** Work order **
Could you copy every line of the data that contains the word "black"?

Data for this exercise Start Marker

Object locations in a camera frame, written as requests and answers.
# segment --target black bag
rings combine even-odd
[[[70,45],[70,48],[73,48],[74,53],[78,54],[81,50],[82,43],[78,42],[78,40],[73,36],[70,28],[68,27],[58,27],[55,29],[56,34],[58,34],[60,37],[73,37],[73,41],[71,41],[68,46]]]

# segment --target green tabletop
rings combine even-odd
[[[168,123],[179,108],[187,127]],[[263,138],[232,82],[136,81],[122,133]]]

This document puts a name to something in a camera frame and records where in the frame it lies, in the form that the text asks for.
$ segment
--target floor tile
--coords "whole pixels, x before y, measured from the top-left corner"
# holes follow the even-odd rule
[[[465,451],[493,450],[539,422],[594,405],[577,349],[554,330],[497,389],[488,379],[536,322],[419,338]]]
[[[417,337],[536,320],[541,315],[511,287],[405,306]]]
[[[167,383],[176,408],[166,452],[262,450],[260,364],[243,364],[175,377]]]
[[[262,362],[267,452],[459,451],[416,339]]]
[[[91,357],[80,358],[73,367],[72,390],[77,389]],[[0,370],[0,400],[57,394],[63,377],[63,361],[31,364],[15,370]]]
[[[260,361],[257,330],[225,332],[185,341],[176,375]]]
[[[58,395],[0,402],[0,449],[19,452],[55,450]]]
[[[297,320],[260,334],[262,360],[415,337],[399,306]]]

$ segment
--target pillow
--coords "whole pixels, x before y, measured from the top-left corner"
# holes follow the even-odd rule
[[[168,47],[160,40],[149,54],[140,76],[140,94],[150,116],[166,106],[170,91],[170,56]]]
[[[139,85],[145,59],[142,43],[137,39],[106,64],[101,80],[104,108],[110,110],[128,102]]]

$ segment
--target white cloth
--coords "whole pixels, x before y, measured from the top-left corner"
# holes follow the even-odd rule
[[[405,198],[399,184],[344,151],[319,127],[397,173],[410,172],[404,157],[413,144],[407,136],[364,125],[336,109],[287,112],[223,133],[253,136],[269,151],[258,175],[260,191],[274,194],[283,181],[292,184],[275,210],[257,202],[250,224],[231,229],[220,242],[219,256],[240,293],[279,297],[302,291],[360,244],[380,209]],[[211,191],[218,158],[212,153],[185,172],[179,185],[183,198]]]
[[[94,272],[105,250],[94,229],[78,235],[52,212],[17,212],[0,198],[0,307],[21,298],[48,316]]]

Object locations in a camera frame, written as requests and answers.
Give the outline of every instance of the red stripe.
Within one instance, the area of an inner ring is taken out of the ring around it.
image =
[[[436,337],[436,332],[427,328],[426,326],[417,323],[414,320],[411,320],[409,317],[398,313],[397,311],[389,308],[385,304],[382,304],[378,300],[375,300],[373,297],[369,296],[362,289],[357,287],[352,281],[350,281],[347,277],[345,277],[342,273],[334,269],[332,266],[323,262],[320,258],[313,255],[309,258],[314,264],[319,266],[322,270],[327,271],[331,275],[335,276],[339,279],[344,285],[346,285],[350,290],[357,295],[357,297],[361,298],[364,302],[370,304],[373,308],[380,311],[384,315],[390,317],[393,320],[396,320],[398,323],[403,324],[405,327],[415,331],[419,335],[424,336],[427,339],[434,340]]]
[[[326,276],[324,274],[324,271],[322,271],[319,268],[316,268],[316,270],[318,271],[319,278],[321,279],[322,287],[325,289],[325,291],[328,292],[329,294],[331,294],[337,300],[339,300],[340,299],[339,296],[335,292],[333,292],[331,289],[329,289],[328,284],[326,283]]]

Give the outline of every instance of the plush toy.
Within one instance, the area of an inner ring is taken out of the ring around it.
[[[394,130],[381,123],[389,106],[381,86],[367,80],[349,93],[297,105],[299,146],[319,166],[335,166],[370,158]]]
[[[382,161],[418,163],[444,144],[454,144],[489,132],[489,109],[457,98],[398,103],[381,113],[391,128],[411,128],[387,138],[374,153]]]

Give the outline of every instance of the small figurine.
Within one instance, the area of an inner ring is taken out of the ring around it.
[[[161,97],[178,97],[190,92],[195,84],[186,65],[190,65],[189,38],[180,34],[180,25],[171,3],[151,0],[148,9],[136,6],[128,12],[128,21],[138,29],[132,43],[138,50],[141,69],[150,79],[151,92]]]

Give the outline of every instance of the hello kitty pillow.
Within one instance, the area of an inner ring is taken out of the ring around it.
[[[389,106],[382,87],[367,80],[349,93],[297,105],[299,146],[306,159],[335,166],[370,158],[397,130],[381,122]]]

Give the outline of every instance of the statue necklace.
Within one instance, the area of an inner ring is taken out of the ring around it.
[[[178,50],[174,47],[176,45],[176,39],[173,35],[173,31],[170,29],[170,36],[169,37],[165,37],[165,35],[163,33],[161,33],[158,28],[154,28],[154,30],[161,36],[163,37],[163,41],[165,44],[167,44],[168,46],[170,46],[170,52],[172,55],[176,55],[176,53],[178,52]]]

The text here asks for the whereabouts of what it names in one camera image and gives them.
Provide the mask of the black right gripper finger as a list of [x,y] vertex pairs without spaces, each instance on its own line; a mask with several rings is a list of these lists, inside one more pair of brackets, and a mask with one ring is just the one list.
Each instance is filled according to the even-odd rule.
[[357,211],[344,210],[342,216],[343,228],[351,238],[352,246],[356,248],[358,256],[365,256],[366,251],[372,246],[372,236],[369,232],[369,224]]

Data for this exercise End Marker

** Answer to the exercise **
# segment --target black bag
Provide the mask of the black right gripper finger as a list of [x,y] vertex pairs without spaces, each instance on its own line; a mask with several rings is a list of these lists, inside one more pair of brackets, and a mask with one ring is just the one list.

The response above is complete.